Outro risco particularmente grande no mercado de FIDCs é o ambiente de juros altos. Taxas elevadas na economia prejudicam todo mundo, mas as companhias menores ou que buscam crédito de forma alternativa, fora das linhas bancárias tradicionais, podem sair ainda mais esmagadas e sem condições de honrar seus pagamentos. Hoje, são mais de 8 milhões de CNPJs negativados até julho, segundo dados da Serasa.
Mas isso não contaminou os FIDCs de forma generalizada, segundo Binelli. As cotas subordinadas, justamente as que sofreriam mais com um cenário de pressão sobre as companhias, estão sadias, na visão do executivo.
E os riscos?
As cotas seniores protegem mais os investidores, é verdade. Mas, mesmo assim, um FIDC pode ter tudo dentro – inclusive coisas muito mais arriscadas. É onde está o grande problema.

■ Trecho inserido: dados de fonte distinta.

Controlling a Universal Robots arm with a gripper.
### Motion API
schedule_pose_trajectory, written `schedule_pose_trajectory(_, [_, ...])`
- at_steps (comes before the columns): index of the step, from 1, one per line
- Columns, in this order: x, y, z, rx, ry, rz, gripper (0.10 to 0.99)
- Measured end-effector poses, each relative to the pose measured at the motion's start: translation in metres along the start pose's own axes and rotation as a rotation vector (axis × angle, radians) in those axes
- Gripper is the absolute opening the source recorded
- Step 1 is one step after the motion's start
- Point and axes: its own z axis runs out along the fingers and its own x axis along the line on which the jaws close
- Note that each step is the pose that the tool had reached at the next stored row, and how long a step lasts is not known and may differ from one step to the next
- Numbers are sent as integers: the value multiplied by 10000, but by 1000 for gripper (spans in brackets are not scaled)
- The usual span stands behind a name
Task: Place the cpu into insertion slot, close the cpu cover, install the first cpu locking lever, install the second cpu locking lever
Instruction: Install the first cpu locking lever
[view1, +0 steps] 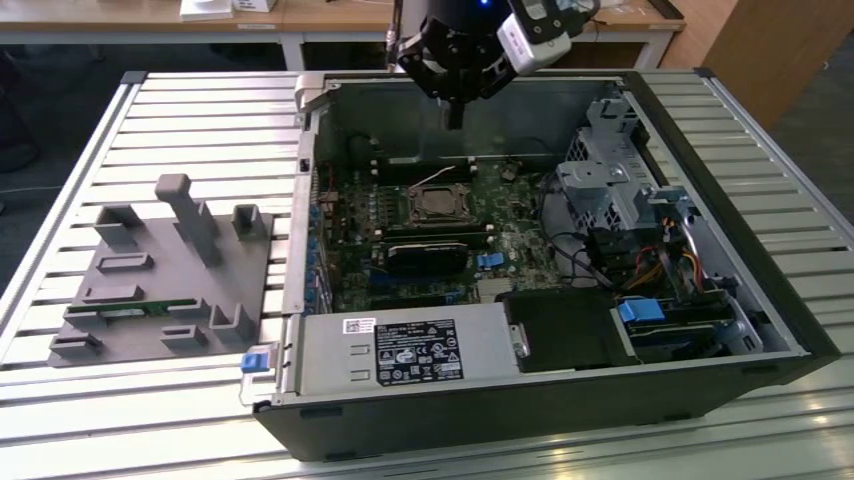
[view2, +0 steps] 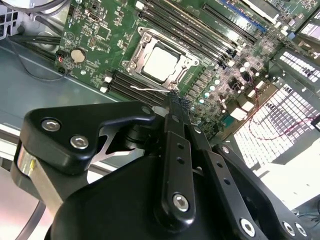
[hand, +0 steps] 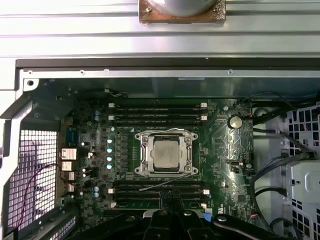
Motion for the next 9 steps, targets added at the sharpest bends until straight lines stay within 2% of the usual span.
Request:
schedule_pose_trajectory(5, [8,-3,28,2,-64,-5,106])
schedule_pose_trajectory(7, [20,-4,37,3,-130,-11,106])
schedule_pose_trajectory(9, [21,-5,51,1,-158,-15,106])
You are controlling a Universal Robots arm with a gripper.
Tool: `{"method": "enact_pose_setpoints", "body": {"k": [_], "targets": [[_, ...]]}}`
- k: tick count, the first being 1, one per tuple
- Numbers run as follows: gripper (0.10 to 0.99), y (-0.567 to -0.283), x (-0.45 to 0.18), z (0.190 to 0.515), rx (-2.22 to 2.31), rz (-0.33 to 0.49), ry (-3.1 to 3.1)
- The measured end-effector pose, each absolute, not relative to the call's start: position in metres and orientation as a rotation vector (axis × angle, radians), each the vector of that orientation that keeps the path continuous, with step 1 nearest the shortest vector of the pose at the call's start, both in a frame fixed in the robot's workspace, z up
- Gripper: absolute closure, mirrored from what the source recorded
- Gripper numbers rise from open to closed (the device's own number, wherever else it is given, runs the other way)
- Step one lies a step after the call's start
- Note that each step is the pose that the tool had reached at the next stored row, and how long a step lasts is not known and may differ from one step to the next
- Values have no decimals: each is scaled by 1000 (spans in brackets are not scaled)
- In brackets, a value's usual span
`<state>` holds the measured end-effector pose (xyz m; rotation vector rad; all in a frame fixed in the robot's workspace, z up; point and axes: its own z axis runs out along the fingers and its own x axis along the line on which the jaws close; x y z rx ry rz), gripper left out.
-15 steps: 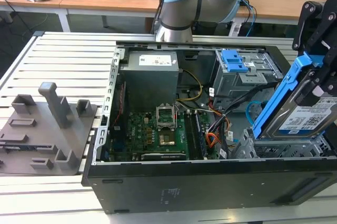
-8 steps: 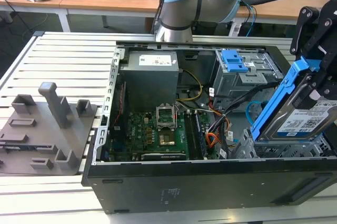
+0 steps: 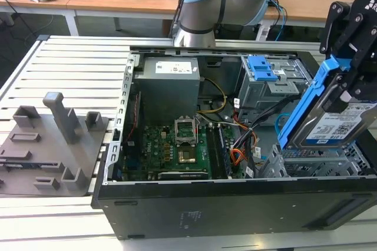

Pense no caso dos precatórios. São dívidas do governo reconhecidas pela Justiça, valores que o governo federal, de estados ou de municípios estão devendo para pessoas físicas ou jurídicas. Quem tem um precatório tem um “crédito” contra o governo. Por isso, esses títulos passaram a ser usados em algumas estruturas de FIDCs: o fundo compra precatórios com desconto, apostando que vai receber o valor cheio mais adiante.
Em teoria, gera um bom retorno. Em teoria. O governo pode demorar anos para pagar ou simplesmente não arcar com a dívida, porque não tem dinheiro.
E aí tem quem veja o mercado brasileiro como despreparado para esse tipo de investimento por enquanto.
José Eduardo Barbosa, sócio e diretor da Multiplica Crédito & Investimento, observa que a estrutura de cotas dos FIDCs, em que apenas as seniores podem ser ofertadas ao público geral, ajuda a “blindar” esse público. Mesmo assim, são produtos que exigem um nível de acompanhamento muito maior do que os tradicionais. A Multiplica tem mais de 50 FIDCs. Nenhum é para o investidor comum. A oferta é feita apenas para investidores profissionais ou qualificados (com mais de R$ 1 milhão investidos).
Pelo seu maior risco, os FIDCs prometem retornos acima do CDI, a referência do mercado. Não é raro encontrar produtos que pagam um prêmio, um dinheiro a mais, de 4% ao ano nesses produtos – o que daria 126% do CDI, por exemplo. Mas tudo tem seu preço: esses fundos têm risco de crédito maior, dependem da qualidade dos recebíveis – uma estrutura com a qual o investidor sequer está familiarizado – e não oferecem a simplicidade de uma aplicação tradicional de renda fixa.